> _SUPPLIED INFORMATION_
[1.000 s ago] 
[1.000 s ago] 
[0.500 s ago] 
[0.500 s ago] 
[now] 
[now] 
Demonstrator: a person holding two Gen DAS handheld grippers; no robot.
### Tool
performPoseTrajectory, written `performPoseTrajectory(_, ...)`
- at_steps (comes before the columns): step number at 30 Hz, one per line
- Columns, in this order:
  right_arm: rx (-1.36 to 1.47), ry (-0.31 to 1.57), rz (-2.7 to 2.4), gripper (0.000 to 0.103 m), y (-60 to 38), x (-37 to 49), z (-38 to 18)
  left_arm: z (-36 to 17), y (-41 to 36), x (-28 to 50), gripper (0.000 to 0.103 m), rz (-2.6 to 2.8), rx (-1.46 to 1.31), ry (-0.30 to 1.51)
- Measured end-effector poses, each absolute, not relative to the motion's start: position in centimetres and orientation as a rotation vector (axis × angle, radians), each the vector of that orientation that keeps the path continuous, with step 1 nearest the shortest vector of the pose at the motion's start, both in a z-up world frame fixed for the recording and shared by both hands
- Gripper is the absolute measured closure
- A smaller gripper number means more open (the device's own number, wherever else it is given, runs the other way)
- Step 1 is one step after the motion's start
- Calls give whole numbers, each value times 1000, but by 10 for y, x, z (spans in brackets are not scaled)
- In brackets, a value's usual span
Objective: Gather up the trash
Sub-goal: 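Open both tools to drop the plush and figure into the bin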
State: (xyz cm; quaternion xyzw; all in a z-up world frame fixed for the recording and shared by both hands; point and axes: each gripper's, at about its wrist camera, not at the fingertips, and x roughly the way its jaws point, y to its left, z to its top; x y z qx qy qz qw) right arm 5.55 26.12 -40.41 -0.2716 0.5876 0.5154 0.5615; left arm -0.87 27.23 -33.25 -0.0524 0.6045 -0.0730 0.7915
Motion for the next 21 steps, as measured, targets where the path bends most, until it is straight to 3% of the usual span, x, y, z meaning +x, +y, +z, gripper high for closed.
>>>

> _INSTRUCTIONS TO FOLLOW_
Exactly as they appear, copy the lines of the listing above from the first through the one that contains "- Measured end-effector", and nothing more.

> _SOLUTION FOR THIS TASK_
[1.000 s ago] 
[1.000 s ago] 
[0.500 s ago] 
[0.500 s ago] 
[now] 
[now] 
Demonstrator: a person holding two Gen DAS handheld grippers; no robot.
### Tool
performPoseTrajectory, written `performPoseTrajectory(_, ...)`
- at_steps (comes before the columns): step number at 30 Hz, one per line
- Columns, in this order:
  right_arm: rx (-1.36 to 1.47), ry (-0.31 to 1.57), rz (-2.7 to 2.4), gripper (0.000 to 0.103 m), y (-60 to 38), x (-37 to 49), z (-38 to 18)
  left_arm: z (-36 to 17), y (-41 to 36), x (-28 to 50), gripper (0.000 to 0.103 m), rz (-2.6 to 2.8), rx (-1.46 to 1.31), ry (-0.30 to 1.51)
- Measured end-effector poses, each absolute, not relative to the motion's start: position in centimetres and orientation as a rotation vector (axis × angle, radians), each the vector of that orientation that keeps the path continuous, with step 1 nearest the shortest vector of the pose at the motion's start, both in a z-up world frame fixed for the recording and shared by both hands

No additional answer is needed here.